Bride began his passionate pursuit of research on post-traumatic stress in clinicians and human services professionals after becoming exposed to the subject by his mentor, Charles Figley, during his M.S.W. program at Florida State University 20 years ago. During that time, he began development of the Secondary Traumatic Stress Scale (STSS), an instrument that measures such stress in not only clinicians and human service professionals, but also in foster care parents and family members, military spouses and hospice care workers. He completed the STSS during his doctoral studies at UGA.

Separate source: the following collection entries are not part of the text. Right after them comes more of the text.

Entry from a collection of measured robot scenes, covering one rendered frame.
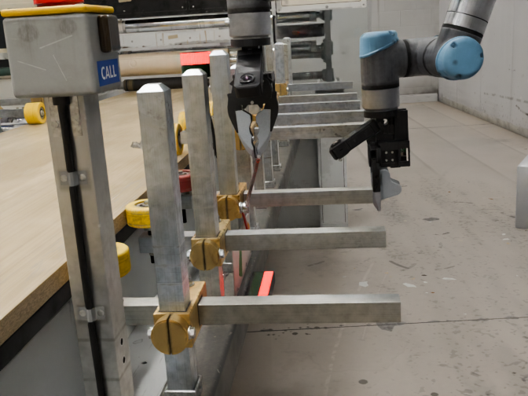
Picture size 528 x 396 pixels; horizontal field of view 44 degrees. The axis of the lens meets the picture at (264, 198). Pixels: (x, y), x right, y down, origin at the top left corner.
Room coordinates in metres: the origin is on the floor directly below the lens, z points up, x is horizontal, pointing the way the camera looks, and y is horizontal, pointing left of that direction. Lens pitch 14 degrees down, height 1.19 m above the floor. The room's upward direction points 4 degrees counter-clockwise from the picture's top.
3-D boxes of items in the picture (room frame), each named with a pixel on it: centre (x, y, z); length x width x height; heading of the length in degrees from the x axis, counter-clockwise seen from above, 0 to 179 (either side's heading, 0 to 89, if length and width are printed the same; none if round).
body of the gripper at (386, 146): (1.32, -0.26, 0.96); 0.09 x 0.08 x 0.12; 83
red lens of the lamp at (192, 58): (1.32, 0.12, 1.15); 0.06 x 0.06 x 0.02
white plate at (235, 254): (1.29, 0.05, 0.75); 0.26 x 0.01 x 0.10; 173
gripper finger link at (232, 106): (1.18, 0.03, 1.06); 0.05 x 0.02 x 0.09; 83
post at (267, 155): (2.06, -0.02, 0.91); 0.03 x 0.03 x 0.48; 83
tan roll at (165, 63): (3.72, 0.34, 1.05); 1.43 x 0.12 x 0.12; 83
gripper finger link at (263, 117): (1.19, -0.01, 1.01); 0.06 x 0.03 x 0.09; 173
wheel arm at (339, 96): (2.34, -0.17, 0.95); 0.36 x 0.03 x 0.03; 83
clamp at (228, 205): (1.34, 0.07, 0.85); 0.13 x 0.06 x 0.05; 173
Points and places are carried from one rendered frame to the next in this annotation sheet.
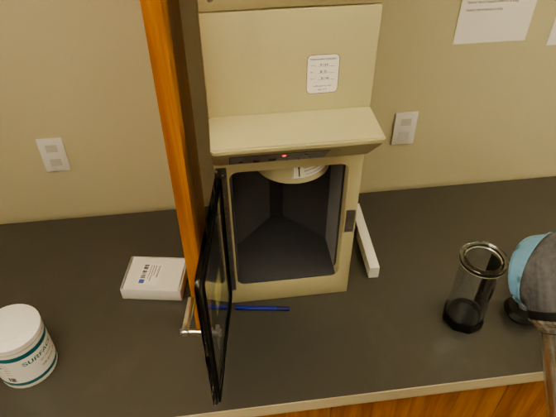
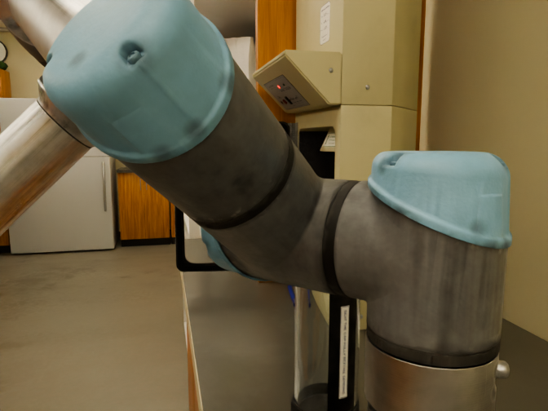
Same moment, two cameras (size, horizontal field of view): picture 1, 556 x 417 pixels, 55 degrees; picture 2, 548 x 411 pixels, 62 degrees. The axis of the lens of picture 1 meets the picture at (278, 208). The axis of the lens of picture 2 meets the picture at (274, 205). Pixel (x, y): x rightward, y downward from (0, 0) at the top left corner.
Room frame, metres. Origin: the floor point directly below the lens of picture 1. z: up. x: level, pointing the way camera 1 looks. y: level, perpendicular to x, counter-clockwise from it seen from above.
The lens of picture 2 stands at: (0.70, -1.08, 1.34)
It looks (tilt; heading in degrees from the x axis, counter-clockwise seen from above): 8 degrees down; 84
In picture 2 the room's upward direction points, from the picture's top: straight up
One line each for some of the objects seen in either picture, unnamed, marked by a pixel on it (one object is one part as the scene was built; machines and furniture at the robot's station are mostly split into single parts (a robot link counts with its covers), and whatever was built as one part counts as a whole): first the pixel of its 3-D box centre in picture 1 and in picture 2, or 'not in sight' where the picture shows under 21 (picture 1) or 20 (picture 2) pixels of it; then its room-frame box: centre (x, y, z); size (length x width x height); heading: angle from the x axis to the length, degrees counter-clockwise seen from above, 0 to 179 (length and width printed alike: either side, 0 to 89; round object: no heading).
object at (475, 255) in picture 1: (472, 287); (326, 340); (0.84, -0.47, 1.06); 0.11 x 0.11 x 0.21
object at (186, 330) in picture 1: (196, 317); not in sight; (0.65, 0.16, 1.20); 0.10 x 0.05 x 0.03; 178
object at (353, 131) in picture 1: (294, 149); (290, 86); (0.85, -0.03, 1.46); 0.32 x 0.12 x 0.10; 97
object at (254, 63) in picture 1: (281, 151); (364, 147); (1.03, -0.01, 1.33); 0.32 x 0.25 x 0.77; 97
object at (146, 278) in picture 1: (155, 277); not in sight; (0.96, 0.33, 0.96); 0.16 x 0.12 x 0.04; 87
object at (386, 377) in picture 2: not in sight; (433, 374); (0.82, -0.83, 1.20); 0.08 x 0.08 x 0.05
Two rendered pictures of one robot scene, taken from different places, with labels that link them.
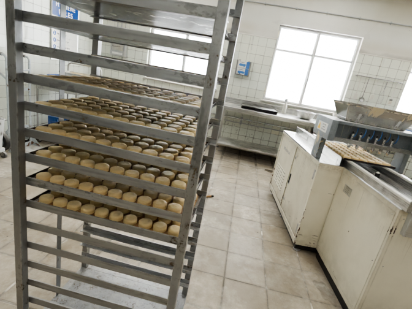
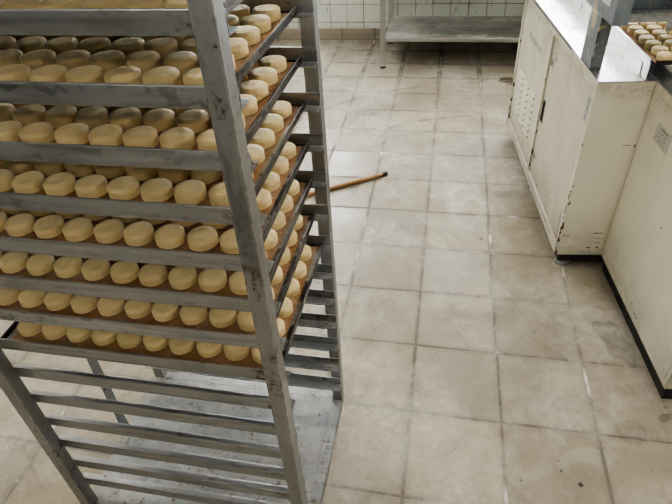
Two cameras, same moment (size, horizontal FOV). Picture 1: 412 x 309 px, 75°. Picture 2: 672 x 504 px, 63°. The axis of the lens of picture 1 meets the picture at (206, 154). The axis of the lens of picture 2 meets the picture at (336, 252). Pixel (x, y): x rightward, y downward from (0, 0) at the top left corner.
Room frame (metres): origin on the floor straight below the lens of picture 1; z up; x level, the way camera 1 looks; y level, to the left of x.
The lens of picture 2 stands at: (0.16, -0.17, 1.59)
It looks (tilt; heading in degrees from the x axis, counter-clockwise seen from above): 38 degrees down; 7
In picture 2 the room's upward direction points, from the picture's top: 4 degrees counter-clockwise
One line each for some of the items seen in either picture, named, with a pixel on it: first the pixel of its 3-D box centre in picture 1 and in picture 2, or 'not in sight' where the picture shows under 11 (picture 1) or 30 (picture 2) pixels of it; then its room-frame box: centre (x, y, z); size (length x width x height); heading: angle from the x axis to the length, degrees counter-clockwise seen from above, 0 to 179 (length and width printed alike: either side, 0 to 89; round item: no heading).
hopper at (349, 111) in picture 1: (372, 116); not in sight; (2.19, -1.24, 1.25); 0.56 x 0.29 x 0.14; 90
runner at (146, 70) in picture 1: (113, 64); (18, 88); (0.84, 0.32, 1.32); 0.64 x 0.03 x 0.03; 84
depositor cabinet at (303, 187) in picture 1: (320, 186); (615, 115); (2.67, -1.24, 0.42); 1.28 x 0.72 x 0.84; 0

The editor of four books, eight book chapters, five book reviews and 50 journal articles, Bride has also done significant research in the areas of substance abuse and mental health treatment with HIV-positive and older adults, particularly addressing the success and retention in treatment and the implementation of evidence-based practice.
Bride has presented his research at more than 60 national and international meetings, including the 12th European Congress on Traumatic Stress, the Annual Conference of the Society for Social Work and Research, and the International Conference of Occupational Stress and Health.
A licensed clinical social worker, Bride taught at the University of Georgia for 10 years. Prior to that, he was on the faculty at the University of Tennessee. He holds a Ph.D. in Social Work from the University of Georgia, an M.P.H. from the Harvard School of Public Health, an M.S.W. from Florida State University, and a B.S. from the University of Florida.